We took a preliminary look in our customer data to see if the proposed SNP-based model described in Sebastiani et al. is predictive of exceptional longevity. A commonly used measure of test discrimination is to calculate how often, for a randomly selected case and control, a test correctly assigns a higher score to the case. This is known as the “c statistic” or “area under the curve”. The authors of the new study say their model scored a 0.93 for this statistic. But when we compared 134 23andMe customers with age ≥ 95 to more than 50,000 controls, we obtained a test statistic of 0.532, with a 95% confidence interval from 0.485 to 0.579. Using 27 customers with age ≥ 100, we get a value of 0.540, with a 95% confidence interval from 0.434 to 0.645. A random predictor of longevity would give a 0.5 on this scale, so based on our data, performance of this model is not significantly better than random. Even with our small sample size, we can also clearly exclude values as high as the published result of 0.93.

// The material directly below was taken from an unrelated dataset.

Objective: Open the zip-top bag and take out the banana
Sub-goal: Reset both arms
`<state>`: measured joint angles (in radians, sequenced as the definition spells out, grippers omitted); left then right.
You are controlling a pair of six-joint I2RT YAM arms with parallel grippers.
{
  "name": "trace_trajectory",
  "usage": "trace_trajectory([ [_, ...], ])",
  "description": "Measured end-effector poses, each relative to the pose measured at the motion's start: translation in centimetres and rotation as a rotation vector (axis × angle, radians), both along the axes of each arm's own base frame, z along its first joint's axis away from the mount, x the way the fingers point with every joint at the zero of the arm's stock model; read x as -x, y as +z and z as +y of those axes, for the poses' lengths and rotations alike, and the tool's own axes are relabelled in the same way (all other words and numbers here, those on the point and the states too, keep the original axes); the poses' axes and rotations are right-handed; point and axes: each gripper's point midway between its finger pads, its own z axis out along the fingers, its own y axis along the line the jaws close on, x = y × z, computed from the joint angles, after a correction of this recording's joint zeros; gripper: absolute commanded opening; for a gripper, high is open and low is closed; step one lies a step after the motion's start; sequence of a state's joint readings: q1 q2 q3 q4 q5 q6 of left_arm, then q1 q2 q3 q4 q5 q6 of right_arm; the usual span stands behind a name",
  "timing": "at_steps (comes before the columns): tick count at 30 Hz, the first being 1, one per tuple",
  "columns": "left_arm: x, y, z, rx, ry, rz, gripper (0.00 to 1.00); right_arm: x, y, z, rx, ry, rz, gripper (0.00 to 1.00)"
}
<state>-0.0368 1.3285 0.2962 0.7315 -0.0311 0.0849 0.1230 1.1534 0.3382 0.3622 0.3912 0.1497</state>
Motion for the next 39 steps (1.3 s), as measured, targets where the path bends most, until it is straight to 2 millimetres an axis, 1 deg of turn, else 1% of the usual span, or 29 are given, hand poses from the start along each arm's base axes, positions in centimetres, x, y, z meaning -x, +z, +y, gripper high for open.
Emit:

Study designs that use independently collected control genotype data require extra attention to quality control to rule out the possibility of systematic differences in genotyping between cases and controls. In any experiment that tests hundreds of thousands of SNPs, a small proportion of SNPs can be expected to have problems with automated genotype assignment. This may not be a problem if cases and controls are affected equally, but if cases and controls are genotyped separately, then errors or missing genotypes may be concentrated in just the cases or just the controls, and these can give the appearance of a relationship between genotypes and phenotypes that is actually an experimental artifact.
The results could be strengthened if the authors could inspect the raw data for the associated SNPs to verify that genotypes are being assigned consistently. Differential missingness in the EL samples is a major issue because if it is the result of poor clustering, it will almost always tilt the apparent genotype frequencies of affected SNPs. If the clustering does suggest that there is a “batch effect”, then there are some strategies that can be used to rescue the analysis. One approach is to aggressively filter the data using strict quality criteria and manual inspection of putative associations. Another approach is to directly model the batch effect and then test for association conditional on the batch structure of the data. This only works if the problem is not perfectly confounded with the phenotype. If that is the case, the only resolution may be to use another technology to verify genotypes of associated SNPs and fill in missing values.
We repeated our analysis restricted to individuals with European ancestry. The results were similar: for 129 customers with age ≥ 95 and more than 43,000 controls, we got a test statistic of 0.534, and for 26 customers with age ≥ 100, we got a value of 0.558. In both cases, the 95% confidence interval includes 0.5.